Oh, siapalah Ali…. Begitu mungkin Ali berpikir. Seorang pemuda tanpa harta, juga tanpa kedudukan.
Namun, lihatlah, oh lihatlah, siapa yang diterima Rasulullah sebagai mantunya? Ialah Ali bin Abi Talib, pemuda yang hanya memiliki keberanian dan hati yang penuh cinta kepada Allah.
Lalu suatu ketika, saat Ali dan Fatimah telah berhimpun, Fatimah membuka rahasia hatinya… jika ia pernah jatuh cinta pada seorang pemuda, dan Ali terluka, siapa kiranya yang membuat pujaan hatinya jatuh cinta di masa lalu?
Oh mulianya sikap Fatimah, betapa agung pilihannya untuk diam di masa lalu, dan kini ia ungkapkan pada suaminya…
“Siapakah pemuda itu wahai istriku?” tanya Ali dengan beban tak terlihat.
“Pemuda itu adalah………. engkau….”
Terpujilah Allah, Engkau-lah Rabb yang menyampaikan cinta suci Fatimah pada pernikahan, ketika ia bahagia dalam sunyi yang suci, memendam cinta dalam hening yang bening.
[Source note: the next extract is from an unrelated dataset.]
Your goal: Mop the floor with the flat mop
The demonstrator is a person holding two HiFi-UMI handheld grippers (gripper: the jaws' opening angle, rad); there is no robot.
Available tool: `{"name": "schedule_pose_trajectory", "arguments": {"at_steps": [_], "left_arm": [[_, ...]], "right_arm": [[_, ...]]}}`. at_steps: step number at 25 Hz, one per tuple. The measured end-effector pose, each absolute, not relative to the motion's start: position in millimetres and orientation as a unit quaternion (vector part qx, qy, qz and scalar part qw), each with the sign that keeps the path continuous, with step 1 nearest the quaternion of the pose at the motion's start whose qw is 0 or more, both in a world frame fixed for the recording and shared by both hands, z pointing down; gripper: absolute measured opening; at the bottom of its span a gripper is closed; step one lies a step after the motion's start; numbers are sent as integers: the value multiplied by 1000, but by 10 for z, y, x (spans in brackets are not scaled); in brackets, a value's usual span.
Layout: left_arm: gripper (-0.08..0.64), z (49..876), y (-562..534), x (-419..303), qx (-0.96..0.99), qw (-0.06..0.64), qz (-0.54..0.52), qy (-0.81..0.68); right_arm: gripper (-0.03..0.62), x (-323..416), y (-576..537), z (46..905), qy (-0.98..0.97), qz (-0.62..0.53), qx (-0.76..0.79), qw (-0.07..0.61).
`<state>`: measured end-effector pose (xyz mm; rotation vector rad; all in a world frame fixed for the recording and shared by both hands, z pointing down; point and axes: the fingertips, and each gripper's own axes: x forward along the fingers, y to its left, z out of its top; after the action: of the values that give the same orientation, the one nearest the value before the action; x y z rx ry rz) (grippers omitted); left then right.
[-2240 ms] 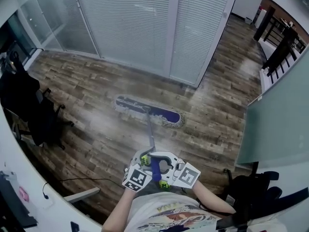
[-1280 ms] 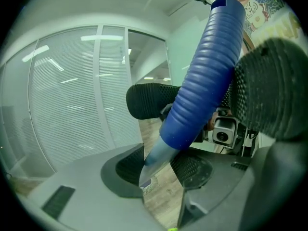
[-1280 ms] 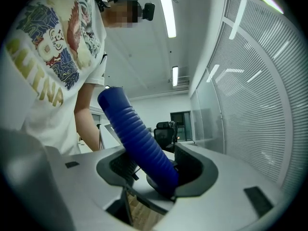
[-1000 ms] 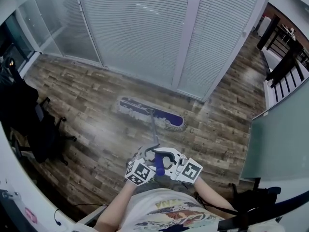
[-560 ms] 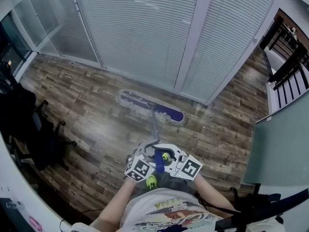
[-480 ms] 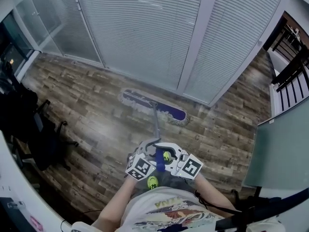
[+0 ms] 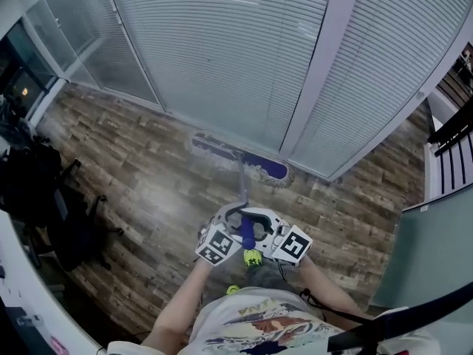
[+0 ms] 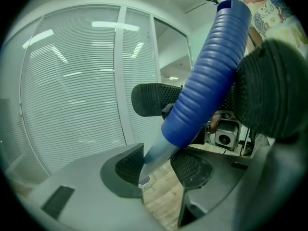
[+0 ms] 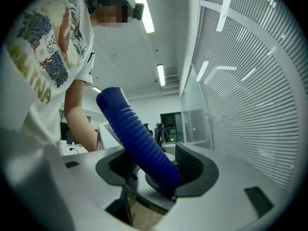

Maka diriku, berprasangkalah dengan prasangka yang baik, Allah lah yang memantapkan keberanian itu, Allah lah yang memberi jawaban terbaik, Allah lah yang memahami kita cocok dengan siapa, Allah lah yang segalanya….
“Sungguh Allah ada bersama prasangka hamba-hambaNya.”